E se há algumas décadas o professor passava pela falta de apoio da sociedade, hoje em dia não parece ter mudado muito. Pesquisas recentes mostram que até hoje professores seguem sendo os mais mal remunerados no Brasil, sobretudo professor de séries iniciais. A pandemia acabou acelerando também a desqualificação na educação. O professor Joaquim conta que lamenta o método que hoje as mantenedoras impõem às crianças. ‘São conteudistas, não importa o conhecimento, o aprendizado está de lado. Querem acabar com as lacunas do aprendizado que ficaram na pandemia, quando nenhum aluno poderia reprovar, mesmo aqueles que não fizeram nada, sacrificando alunos e professores. Que tipo de adultos teremos com essa pressão? Crianças sem tempo de ser crianças. Pais obrigando as famílias a educar, quando a escola deveria ter somente a obrigação de ensinar’, afirma. Mas se de um lado há pouca valorização, de outro tem muita gratidão. ‘É dos alunos que recebemos a maior recompensa. Realizamos um projeto que falava das pessoas que perdiam as cores, ficavam cinzas, mas ao abraçar quem amavam, voltavam a ser coloridos. Todos os dias recebo muitos abraços dos nossos alunos’, conta.
Joaquim tem uma trajetória intensa na educação. Além de diretor, atuou em praticamente todas as escolas municipais, inclusive do município vizinho São Pedro da Serra, antes de sua emancipação.

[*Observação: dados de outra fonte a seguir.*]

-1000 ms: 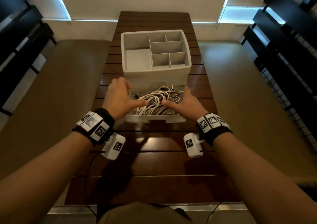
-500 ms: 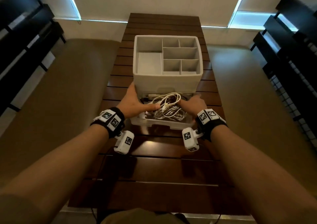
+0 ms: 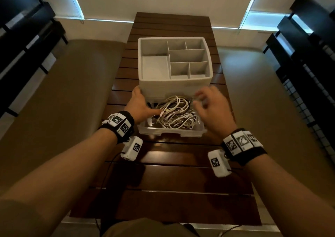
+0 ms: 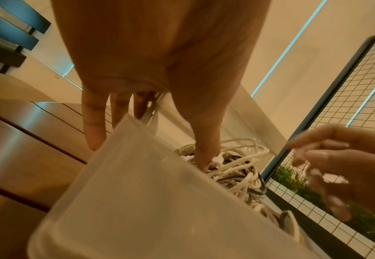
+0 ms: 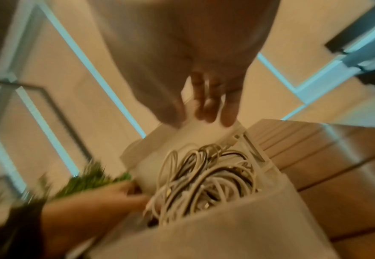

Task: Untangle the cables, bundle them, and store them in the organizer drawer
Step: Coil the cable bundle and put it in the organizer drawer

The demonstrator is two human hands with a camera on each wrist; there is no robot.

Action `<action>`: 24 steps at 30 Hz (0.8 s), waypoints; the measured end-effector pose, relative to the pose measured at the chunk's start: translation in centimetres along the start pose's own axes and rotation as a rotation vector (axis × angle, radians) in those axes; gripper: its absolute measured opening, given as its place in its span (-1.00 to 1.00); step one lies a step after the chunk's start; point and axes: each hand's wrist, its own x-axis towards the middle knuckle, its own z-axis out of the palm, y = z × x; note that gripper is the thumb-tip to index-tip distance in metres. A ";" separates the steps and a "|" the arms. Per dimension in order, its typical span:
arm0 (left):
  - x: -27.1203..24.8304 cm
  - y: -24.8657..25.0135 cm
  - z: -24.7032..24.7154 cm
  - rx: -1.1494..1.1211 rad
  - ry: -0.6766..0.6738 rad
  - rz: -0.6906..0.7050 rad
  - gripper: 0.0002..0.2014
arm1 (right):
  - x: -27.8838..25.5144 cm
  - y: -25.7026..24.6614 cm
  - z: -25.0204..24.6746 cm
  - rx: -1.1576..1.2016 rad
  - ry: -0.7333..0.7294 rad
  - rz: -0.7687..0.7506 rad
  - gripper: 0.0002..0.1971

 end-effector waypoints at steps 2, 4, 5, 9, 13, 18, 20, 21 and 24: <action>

Antes de chegar ao município, foi professor no município de Dois Irmãos, tendo passado em primeiro lugar no concurso na época. Mas com o casamento com a também professora Meri fez com que voltasse à terra natal. Com a esposa, também foi professor de dança. Por alguns anos lecionou danças, gauchesca e alemã, na oficina municipal de artes. Elegeu-se vereador a primeira vez em 2013 e foi reeleito. Não concluiu o mandato por priorizar a escola da Linha Comprida e a real chance da mesma ser fechada. Voltou para a direção e está até hoje.
Seu pai, antes chateado pela escolha do filho, viu sua família ser preenchida por mais e mais educadores. O irmão Fernando tornou-se professor universitário, a nora, a cunhada e mais recentemente a neta, Sandy, filha de Joaquim, é formada em pedagogia com especialização em educação infantil. ‘Sei que o reconhecimento de anos atrás era maior, inclusive uma ex-aluna minha já esteve aqui na escola e presenteou todos os alunos só porque eu fui seu professor no passado. Mesmo hoje, com tantos recursos, a valorização é menor’, avalia.
Missão. Não querem ser super-heróis, mesmo tendo que enfrentar diariamente o caos social que a profissão exige, ser professor é remar contra a maré. Quando todos estão abnegados em aumentar a demanda, com burocracia, desestruturação da sociedade, história de desrespeito à profissão, eles seguem, firmes na missão de transformar. Para Joaquim, quando chegar o momento de se aposentar, vai encarar com fim do ciclo. Ciclo esse que dá para se orgulhar.